Data from: Phylogentic analysis of serine proteases from Russell’s viper (Daboia russelli siamensis) and Agkistrodon piscivorus leucostoma venom

Serine proteases are widely found in snake venoms. They have variety of functions including contributions to hemostasis. In this study, five serine protease were cloned and characterized from two different cDNA libraries. Factor V activator (RVV-V), alpha fibrinogenase (RVAF) and beta fibrinogenase (RVBF) from Russell’s viper (Daboia russelli siamensis), and plasminogen activator (APL-PA) and protein C activator (APL-C) from Agkistrodon piscivorus leucostoma. The snake venom serine proteases were clustered in phylogenetic tree according to their functions. KA/KS values suggested that accelerated evolution has occurred in the mature protein-coding regions in cDNAs of snake venom serine proteases.

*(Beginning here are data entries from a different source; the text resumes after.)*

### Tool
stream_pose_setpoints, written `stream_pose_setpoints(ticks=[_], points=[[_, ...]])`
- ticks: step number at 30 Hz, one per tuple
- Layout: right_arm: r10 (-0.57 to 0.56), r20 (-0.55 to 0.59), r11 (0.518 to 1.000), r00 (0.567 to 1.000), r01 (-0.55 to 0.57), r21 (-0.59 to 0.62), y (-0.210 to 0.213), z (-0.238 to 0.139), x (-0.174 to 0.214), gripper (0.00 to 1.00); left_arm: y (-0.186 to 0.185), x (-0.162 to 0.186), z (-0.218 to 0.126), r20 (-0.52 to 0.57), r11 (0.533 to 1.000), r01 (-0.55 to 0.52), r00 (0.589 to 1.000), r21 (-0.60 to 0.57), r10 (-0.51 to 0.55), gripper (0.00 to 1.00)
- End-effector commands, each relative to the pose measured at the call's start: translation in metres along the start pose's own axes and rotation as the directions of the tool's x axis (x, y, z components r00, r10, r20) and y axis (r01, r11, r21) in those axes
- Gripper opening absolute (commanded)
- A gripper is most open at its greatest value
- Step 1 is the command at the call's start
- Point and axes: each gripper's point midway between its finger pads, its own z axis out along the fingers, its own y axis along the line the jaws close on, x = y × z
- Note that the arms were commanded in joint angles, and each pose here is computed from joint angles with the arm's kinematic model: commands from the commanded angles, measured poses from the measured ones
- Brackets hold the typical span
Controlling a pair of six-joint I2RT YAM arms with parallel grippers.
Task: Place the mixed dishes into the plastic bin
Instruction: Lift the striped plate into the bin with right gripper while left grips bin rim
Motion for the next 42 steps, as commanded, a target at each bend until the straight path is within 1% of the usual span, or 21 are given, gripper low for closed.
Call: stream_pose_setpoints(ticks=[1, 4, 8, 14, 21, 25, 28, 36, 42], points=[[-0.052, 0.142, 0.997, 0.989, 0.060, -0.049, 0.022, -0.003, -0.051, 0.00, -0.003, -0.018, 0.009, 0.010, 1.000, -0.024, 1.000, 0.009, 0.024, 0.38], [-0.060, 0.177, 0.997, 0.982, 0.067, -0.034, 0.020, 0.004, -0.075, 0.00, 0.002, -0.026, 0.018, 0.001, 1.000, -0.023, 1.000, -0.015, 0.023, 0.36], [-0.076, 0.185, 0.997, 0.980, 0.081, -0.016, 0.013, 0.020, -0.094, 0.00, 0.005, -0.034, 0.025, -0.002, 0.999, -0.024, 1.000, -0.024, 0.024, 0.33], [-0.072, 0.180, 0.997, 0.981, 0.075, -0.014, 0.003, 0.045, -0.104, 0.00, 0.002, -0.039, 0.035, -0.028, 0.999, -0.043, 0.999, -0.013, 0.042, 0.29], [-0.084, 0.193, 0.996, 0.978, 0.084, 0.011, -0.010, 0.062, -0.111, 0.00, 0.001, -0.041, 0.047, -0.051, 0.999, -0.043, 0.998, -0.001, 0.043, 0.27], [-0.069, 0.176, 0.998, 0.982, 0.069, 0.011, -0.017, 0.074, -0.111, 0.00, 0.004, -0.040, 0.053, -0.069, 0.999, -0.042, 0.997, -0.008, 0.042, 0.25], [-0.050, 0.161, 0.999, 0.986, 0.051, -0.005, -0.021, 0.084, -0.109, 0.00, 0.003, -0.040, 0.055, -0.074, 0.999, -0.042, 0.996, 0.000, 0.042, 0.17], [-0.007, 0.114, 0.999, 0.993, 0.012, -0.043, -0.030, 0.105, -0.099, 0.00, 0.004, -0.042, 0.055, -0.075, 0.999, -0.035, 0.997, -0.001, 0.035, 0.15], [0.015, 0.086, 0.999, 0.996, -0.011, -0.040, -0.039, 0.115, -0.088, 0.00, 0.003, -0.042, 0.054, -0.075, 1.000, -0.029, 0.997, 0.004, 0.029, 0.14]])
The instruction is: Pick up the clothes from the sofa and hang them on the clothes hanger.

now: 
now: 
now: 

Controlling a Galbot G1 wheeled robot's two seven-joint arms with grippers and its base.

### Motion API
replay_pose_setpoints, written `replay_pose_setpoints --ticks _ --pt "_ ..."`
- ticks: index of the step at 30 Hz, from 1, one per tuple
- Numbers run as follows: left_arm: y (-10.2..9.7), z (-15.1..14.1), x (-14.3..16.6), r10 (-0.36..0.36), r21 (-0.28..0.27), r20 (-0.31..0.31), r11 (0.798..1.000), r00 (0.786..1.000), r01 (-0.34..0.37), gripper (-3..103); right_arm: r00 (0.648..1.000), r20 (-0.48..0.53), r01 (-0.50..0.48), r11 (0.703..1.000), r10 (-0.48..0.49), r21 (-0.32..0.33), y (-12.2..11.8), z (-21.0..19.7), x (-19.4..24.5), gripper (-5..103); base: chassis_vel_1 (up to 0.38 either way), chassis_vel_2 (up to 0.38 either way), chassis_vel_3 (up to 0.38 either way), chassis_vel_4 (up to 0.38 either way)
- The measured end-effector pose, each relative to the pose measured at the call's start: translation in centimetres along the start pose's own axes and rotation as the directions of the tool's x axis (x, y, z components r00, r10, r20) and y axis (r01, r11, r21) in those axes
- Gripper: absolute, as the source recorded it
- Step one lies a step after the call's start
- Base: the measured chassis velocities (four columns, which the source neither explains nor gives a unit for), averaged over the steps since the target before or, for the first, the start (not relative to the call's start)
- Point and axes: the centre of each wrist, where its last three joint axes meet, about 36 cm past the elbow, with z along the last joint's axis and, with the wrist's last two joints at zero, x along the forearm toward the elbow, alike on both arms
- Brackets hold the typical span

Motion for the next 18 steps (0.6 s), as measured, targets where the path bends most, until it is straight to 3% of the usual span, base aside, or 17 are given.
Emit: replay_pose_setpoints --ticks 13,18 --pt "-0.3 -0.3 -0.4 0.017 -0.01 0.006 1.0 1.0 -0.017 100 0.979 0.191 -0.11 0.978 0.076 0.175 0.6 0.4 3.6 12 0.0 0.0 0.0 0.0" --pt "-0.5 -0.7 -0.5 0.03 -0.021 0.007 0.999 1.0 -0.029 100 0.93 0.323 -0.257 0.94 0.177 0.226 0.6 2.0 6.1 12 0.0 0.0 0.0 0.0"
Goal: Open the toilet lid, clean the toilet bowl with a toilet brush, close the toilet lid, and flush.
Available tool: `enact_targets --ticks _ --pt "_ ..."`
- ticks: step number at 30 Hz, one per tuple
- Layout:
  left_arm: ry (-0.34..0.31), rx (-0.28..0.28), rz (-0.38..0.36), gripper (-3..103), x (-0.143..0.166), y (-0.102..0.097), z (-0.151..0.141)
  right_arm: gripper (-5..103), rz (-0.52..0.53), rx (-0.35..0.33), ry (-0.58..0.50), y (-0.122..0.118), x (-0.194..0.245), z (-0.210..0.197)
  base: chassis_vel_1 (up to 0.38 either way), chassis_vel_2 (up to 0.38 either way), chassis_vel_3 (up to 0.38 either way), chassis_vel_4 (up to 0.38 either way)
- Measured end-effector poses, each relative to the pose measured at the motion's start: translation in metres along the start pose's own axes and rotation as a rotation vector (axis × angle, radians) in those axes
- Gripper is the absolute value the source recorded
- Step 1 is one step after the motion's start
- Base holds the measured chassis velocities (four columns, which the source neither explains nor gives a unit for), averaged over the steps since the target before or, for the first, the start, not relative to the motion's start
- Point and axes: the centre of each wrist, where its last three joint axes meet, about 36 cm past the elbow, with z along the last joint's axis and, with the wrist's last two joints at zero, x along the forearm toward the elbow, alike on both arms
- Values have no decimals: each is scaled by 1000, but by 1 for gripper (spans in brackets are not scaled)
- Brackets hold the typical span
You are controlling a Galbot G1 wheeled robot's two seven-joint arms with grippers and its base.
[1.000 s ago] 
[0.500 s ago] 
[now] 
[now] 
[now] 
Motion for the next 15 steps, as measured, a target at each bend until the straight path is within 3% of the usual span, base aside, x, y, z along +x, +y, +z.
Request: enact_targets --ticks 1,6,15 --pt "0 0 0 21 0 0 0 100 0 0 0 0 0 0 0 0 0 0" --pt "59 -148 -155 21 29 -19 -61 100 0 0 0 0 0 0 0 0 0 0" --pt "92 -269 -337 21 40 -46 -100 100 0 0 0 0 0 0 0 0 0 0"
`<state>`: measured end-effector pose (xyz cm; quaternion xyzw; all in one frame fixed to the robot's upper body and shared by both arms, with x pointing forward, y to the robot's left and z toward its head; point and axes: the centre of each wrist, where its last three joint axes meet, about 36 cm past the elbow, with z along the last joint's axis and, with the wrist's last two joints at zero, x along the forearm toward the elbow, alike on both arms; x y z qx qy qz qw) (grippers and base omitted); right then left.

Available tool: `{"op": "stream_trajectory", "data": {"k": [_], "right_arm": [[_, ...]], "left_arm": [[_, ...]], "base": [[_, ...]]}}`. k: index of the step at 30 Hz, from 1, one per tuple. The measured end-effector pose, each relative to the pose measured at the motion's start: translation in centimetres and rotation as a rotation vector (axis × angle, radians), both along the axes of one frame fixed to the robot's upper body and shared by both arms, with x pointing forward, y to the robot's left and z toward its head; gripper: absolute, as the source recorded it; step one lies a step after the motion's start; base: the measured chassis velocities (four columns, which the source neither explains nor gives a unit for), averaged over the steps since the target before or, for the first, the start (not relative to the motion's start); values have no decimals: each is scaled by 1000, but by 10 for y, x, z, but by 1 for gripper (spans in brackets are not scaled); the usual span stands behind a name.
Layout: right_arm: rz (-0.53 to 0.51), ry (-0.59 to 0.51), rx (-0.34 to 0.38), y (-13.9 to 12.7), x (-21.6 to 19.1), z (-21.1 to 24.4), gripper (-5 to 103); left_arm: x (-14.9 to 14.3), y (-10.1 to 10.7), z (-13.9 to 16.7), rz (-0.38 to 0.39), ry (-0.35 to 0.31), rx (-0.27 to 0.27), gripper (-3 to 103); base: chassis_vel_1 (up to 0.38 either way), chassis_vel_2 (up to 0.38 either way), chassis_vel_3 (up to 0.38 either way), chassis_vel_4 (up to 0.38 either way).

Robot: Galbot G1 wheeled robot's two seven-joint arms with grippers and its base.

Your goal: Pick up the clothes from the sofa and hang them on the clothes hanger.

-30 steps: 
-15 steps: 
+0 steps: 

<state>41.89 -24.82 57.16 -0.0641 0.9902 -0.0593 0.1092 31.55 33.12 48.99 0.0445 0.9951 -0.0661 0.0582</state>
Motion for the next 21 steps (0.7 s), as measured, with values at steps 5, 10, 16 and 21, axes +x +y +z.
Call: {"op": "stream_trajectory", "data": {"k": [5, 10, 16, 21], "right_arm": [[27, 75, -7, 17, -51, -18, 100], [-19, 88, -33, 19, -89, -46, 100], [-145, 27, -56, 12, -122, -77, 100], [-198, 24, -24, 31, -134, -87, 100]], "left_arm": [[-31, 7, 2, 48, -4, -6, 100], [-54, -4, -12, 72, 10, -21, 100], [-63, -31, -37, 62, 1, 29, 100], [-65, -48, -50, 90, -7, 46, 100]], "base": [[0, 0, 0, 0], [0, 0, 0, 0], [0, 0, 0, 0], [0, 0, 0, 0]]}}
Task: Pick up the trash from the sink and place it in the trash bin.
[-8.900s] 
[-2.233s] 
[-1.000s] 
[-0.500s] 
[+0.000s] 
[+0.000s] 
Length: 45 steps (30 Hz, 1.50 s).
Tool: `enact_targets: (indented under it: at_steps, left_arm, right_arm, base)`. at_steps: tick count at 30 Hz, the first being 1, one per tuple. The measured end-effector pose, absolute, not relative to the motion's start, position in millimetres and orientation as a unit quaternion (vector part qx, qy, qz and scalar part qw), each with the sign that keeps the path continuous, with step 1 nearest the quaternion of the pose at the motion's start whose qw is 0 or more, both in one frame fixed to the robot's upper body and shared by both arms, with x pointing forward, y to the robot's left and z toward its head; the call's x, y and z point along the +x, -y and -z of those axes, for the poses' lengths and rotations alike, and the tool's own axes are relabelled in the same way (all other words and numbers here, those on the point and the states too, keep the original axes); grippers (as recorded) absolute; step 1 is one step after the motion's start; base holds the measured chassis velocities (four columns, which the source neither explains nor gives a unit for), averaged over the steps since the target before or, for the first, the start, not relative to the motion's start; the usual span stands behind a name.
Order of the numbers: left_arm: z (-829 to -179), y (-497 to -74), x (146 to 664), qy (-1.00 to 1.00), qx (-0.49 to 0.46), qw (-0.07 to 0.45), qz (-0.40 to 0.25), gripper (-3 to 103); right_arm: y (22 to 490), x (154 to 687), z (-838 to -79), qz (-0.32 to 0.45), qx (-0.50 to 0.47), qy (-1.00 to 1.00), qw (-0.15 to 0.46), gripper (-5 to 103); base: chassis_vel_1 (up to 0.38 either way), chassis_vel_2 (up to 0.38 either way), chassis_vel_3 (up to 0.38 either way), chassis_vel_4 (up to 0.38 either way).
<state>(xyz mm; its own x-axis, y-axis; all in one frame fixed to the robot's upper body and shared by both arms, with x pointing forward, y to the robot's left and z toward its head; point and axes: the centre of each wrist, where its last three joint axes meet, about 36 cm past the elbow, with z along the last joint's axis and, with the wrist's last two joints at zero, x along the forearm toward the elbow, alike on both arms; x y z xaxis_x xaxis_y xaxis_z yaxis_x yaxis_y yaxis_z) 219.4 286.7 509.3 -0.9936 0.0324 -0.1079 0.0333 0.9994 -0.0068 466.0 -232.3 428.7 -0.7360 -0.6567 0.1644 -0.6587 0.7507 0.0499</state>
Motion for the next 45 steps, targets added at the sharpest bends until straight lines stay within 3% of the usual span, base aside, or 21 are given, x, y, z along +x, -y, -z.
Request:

丝氨酸蛋白酶（Serine proteases）广泛分布于蛇毒之中，具备多种生物学功能，其中包括参与凝血稳态（hemostasis）过程。本研究从两个不同的互补DNA（cDNA）文库中克隆并鉴定了5种丝氨酸蛋白酶：分别源自罗素蝰（Daboia russelli siamensis）的第五因子激活剂（Factor V activator, RVV-V）、α纤维蛋白原酶（alpha fibrinogenase, RVAF）与β纤维蛋白原酶（beta fibrinogenase, RVBF），以及源自白唇食鱼蝮（Agkistrodon piscivorus leucostoma）的纤溶酶原激活剂（plasminogen activator, APL-PA）与蛋白C激活剂（protein C activator, APL-C）。本研究中的蛇毒丝氨酸蛋白酶依据其功能在系统发育树中完成聚类；KA/KS值分析结果显示，蛇毒丝氨酸蛋白酶的cDNA中编码成熟蛋白的区域发生了加速进化。